Sloan condemned Pence’s claim in The Wall Street Journal that the federal government’s reaction to the pandemic was “a cause for celebration” as a “startling statement.”
Dr. John Braunstein, an epidemiologist at Boston Children’s Hospital and an ABC News employee, said that Pence was reporting the wrong message when health officials wanted the public to remain vigilant about the spread of viruses.
“There is a danger in messaging that pushes the story“ out of the woods, ”Braunstein said. “Yes, there has been progress in public health preparedness, but we still need public support to continue to reduce the transmission of the virus.”
Thus, a group of former US politicians began to sound the alarm about “pandemic fatigue” – the emerging neglect of preventative measures that probably helped curb the impact of the disease over the past few months.
“People are tired and worry about their lives and livelihoods.

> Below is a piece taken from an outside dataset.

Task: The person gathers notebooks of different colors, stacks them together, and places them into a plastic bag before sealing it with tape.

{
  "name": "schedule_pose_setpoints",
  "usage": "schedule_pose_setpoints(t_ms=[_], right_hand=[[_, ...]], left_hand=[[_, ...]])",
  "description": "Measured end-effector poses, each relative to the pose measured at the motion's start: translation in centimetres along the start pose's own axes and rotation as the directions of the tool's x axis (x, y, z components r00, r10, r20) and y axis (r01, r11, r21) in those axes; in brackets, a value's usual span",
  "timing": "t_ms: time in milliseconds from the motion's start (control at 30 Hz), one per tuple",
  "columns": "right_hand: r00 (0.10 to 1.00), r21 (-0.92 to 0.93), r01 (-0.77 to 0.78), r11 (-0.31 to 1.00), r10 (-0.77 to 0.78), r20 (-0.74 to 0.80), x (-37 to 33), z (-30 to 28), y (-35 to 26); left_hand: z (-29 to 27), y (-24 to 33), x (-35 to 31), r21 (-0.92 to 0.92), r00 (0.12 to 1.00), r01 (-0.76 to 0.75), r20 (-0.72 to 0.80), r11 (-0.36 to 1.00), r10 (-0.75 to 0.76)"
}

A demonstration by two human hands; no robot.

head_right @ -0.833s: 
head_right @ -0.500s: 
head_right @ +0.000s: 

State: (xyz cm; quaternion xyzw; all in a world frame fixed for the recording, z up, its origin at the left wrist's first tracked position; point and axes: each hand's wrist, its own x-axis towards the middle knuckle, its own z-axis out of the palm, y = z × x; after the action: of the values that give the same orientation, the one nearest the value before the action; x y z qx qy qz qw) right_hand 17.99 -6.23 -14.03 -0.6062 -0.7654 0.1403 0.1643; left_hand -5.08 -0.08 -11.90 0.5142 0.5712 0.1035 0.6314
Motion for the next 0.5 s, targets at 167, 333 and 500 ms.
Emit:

But now is not the time to relax, ”said former Connecticut Senator Joe Lieberman, one of the founders of the Bipartisan Biosecurity Commission.
“The virus continues to spread,” Lieberman said. “Until preventative measures or treatment are available, we must continue to do our best to protect each other. We need to wear masks, maintain social connections and support science, healthcare and medicine. ”
While scientists point to historical data to justify their fears of a resurgence of the virus, leading epidemiologists cautiously note that the upcoming second wave of the disease is not reliable and can be controlled.
“It’s not inevitable that you will have the so-called“ second wave ”in the fall or even a significant increase if you approach it appropriately.” said Dr. Anthony Fauci, chief specialist for infectious diseases administration.
Dr. John M. Barry, a professor at Tulane University and author of The Great Flu: The Story of the Deadliest Pandemic in History, said the second wave remains dependent on whether Americans can redouble prevention efforts.
“It depends on people’s behavior,” Barry said. “What you do today has an impact between two or four weeks. This is far from falling. ”
For Osterholm, the whole discussion about whether we will see the second wave is premature. He said that the focus now should be on actively preventing the current outbreak.
“We should not focus on whether there is a wave or not,” he added, “because it overlooks the whole point.”
ABC News’ Benjamin Siegel and Dr. Jessica Johnson contributed to this report.